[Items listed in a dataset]
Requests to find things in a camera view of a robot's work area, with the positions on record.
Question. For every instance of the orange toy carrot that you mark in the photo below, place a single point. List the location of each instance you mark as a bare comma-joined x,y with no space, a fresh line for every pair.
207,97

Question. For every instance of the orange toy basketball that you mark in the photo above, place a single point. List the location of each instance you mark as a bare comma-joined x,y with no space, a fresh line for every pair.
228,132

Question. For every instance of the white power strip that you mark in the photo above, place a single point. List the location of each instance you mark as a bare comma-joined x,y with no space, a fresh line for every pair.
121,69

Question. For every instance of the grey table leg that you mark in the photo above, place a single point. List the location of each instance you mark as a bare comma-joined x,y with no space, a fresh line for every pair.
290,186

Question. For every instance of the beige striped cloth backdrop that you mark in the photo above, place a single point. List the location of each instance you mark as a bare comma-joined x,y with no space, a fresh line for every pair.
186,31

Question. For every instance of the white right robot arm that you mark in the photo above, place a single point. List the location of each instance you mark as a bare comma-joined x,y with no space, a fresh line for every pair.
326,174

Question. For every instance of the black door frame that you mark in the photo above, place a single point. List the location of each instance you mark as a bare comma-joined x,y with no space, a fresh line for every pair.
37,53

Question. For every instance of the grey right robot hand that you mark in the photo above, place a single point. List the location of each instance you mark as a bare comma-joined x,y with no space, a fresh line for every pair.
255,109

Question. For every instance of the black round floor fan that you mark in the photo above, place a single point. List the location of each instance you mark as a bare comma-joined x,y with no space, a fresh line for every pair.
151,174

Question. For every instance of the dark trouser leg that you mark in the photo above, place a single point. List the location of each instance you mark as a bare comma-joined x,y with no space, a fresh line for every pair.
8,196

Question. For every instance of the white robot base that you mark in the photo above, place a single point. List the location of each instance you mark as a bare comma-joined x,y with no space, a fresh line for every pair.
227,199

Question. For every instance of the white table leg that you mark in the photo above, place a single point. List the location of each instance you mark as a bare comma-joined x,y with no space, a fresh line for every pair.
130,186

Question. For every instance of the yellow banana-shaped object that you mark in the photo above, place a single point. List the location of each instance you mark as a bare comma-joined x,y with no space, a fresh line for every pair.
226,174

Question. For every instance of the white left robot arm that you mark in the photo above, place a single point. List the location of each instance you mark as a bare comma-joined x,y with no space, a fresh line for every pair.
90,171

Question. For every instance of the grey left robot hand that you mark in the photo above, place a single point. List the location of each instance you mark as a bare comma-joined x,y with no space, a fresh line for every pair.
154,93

(Task details):
Give back exactly the lines from the one that contains "Question. For every instance of the black door" to the end of the data above, both of those lines included.

(Answer to the problem):
Question. For every instance of the black door frame that you mark in the photo above, place a single point. List the location of each instance you mark as a bare comma-joined x,y with no space, a fresh line for every pair.
37,53

Question. For every instance of the grey right robot hand that you mark in the photo above, place a single point. List the location of each instance you mark as a bare comma-joined x,y with no space, a fresh line for every pair.
255,109

Question. For every instance of the black round floor fan that you mark in the photo above, place a single point. List the location of each instance you mark as a bare comma-joined x,y with no space, a fresh line for every pair.
151,174

Question. For every instance of the dark trouser leg that you mark in the photo above, place a single point. List the location of each instance you mark as a bare comma-joined x,y with no space, a fresh line for every pair.
8,196

Question. For every instance of the white robot base that you mark in the photo above, place a single point. List the location of each instance you mark as a bare comma-joined x,y with no space, a fresh line for every pair.
227,199

Question. For every instance of the white table leg that you mark in the photo above, place a single point. List the location of each instance you mark as a bare comma-joined x,y with no space, a fresh line for every pair.
130,186

Question. For every instance of the yellow banana-shaped object that you mark in the photo above, place a single point. List the location of each instance you mark as a bare comma-joined x,y with no space, a fresh line for every pair.
226,174

Question. For every instance of the white left robot arm that you mark in the photo above, place a single point. List the location of each instance you mark as a bare comma-joined x,y with no space, a fresh line for every pair.
90,171

Question. For every instance of the grey left robot hand that you mark in the photo above, place a single point. List the location of each instance you mark as a bare comma-joined x,y with no space, a fresh line for every pair.
154,93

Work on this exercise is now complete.